Who decides what gets studied?

Think about that...

 

 

 

 

It's complicated right? Someone has to get an idea, they have to convince other people it's a good idea, they then have to convince still more people to give them money to research this idea, and then after that study comes out, well, one study doesn't mean much, so lots of other people have to jump on the bandwagon and get money and research the same topic until there are hundreds of studies, most of which have the same result, at which point we have a body of evidence.

What could possibly be imperfect about this system? Some roadblocks:

(1) Problem Identification Bias: If someone is not aware of a problem, they cannot be expected to solve it. (This is why v-pain usually doesn't make it out of the gate.)

- You need demand to get supply.

(2) Idea Generation Bias: Good science comes from good scientists, who have been trained in western scientific methodology and know a lot about western science and western medicine. But they may not know anything about other healing traditions from beyond their cultural experience and training, thereby cutting them off from potential avenues for research. 

- Scientists aren't going to propose solutions based on something they don't know or understand.

Both the genesis of the question and the proposed solutions are inherently biased, therefore worthy problems and worthy solutions may never make it past this point. What happens to the ideas that do?

(3) Salesmanship Bias: To convince others to join them and give them money, scientists have to have clout, they have to be able to sell their ideas to other people. Just like anything else, there's gonna be horse-trading, office politics, personal and institutional agendas, competing financial priorities, personality differences, and a whole host of other human realities at play here. 

- The road to funding is paved with politics. 

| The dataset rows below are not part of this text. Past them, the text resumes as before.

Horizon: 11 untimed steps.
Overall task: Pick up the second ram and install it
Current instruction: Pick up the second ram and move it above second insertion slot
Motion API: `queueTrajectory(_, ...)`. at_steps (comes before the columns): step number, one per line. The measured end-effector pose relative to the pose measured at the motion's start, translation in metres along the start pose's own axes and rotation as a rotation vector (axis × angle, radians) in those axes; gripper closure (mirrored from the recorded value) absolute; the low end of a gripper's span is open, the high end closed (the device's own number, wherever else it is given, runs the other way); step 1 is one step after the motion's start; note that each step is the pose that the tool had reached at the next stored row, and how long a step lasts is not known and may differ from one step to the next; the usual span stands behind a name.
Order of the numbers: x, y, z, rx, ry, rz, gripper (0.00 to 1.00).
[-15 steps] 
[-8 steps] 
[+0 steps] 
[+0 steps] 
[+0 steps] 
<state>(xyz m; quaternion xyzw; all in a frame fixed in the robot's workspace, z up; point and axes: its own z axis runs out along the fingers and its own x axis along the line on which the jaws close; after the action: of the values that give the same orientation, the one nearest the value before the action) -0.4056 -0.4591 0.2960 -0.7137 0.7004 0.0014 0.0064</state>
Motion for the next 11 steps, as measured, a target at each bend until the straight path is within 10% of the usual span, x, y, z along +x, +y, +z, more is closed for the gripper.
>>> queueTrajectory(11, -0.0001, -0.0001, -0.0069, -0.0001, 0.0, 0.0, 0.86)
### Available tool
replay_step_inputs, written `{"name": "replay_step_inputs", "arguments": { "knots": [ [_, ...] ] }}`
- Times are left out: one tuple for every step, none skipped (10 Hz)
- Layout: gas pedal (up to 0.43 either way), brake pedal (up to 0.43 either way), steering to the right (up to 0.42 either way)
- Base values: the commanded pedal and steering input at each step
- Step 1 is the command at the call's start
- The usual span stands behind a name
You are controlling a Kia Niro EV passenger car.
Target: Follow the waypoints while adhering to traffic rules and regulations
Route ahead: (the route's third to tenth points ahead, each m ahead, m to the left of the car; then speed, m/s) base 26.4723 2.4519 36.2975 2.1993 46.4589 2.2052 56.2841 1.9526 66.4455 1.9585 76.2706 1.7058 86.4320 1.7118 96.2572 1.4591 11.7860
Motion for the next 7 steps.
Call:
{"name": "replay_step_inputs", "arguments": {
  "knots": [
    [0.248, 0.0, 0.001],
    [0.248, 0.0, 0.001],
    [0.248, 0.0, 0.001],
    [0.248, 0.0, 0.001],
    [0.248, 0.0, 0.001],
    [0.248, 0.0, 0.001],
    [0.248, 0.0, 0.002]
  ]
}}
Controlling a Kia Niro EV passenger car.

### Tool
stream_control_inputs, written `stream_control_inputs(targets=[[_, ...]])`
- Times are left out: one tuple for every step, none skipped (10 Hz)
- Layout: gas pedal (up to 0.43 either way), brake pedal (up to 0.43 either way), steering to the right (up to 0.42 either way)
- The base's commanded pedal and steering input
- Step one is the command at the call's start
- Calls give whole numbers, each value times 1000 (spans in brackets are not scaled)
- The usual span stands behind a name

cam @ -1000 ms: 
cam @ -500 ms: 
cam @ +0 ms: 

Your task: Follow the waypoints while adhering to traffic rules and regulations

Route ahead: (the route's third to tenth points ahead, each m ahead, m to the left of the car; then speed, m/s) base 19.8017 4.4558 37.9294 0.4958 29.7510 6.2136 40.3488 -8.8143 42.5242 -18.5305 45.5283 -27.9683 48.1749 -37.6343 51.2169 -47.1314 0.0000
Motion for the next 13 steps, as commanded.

(4) Funding Bias: Studies are expensive. The largest funder of medical research in the world is the National Institutes of Health (NIH,) which is funded by the US government. Pharmaceutical companies spend more than any other industry lobbying... the US government. How science gets funded is a post (actually, a library of books) in and of itself, but for now, you do the math.

- There are many agendas other than a patient's well-being that determine what studies get funded.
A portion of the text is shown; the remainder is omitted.